In 2004, Katherine Gun was called before a court in England. The case against her accuses her of treason, of revealing a secret. As a translator — really, a kind of spy — for British intelligence, Gun reads a memo directed to NSA. It bares naked a US and UK plan to blackmail members of the UN security council in order to demand a vote to declare a war against Iraq in 2003.

Martin Bright, a journalist with the Observer published the leaked memo — at great risk to himself. But Katherine Gun risked more by leaking the memo. When asked by a lawyer how she could compromise her government, she answers firmly that the government was not her employer, that she works for the British people so her government can protect, not lie, to the British people.

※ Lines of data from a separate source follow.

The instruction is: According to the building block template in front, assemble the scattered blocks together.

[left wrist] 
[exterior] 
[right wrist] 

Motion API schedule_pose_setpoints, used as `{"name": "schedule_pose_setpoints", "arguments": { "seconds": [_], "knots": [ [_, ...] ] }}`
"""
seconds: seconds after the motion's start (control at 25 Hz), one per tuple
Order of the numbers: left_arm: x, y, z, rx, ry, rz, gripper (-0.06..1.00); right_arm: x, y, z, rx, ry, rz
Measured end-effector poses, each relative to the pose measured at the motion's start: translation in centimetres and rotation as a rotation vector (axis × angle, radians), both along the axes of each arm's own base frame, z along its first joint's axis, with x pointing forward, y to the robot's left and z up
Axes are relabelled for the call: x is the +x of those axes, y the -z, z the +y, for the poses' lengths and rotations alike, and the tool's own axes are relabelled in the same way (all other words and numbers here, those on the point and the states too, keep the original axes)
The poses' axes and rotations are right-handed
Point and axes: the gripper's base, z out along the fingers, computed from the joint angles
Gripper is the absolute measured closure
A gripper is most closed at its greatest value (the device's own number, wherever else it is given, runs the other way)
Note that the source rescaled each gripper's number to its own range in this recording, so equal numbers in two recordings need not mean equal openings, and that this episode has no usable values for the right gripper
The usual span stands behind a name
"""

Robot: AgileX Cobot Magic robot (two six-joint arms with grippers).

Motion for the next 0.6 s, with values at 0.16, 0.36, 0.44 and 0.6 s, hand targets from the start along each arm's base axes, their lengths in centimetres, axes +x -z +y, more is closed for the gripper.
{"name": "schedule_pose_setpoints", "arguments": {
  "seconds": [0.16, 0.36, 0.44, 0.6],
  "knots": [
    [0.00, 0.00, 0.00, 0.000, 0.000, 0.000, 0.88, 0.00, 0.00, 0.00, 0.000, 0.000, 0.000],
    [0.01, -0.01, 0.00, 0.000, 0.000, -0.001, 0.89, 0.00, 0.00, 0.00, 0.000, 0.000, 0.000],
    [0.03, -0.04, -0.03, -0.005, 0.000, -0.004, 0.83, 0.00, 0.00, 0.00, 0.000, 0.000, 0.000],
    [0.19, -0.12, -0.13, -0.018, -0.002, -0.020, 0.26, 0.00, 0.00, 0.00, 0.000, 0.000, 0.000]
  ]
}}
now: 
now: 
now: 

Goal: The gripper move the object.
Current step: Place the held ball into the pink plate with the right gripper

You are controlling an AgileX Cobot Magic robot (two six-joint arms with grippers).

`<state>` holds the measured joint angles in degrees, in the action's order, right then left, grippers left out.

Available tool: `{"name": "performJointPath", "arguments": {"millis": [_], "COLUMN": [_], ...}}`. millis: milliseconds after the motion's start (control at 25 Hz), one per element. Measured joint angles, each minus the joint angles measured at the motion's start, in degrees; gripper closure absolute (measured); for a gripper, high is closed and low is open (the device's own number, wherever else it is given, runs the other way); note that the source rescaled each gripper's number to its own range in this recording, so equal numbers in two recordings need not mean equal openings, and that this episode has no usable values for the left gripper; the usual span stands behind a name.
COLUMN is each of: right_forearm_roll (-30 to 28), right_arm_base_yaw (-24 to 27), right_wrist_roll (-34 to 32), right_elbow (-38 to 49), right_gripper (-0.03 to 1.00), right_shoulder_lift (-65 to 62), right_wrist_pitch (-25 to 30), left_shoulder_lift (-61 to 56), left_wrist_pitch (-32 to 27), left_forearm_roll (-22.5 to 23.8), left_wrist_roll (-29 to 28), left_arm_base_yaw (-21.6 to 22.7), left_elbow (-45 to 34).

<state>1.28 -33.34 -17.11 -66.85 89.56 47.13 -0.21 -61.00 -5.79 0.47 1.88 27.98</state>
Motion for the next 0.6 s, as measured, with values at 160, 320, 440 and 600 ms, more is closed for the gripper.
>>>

The sterling cast includes Matthew Goode, Ralph Fiennes as a lawyer, Matt Smith as Bright, Rhys Ifans, who chews the scenery as an angry journalist; and Tamsin Greig. Watch Greig portray a former deputy legal advisor: in one cameo in 7 minutes, she outacts the star of the film, Keira Knightly, in over 115 minutes. As Gun, Knightly fails to connect with the role or the audience.

Writers Gregory and Sara Bernstein with Gavin Hood, the director, had the difficult task of writing the screenplay, based on the book The Spy Who Tried To Stop a War. Exposition cannot help but play a big part in the canned dialogue. Hood does not direct his cameras with finesse, but focuses on only what he wants an audience to see.

Official Secrets teaches more than it entertains; sometimes, there’s nothing wrong with that especially if it reveals secrets. In its weakest moments, Official Secrets gives the filmgoer fuel to criticize with authority.

I’m Martha K. Baker. From the Grand Center Arts District, this is 88.1, KDHX, St. Louis.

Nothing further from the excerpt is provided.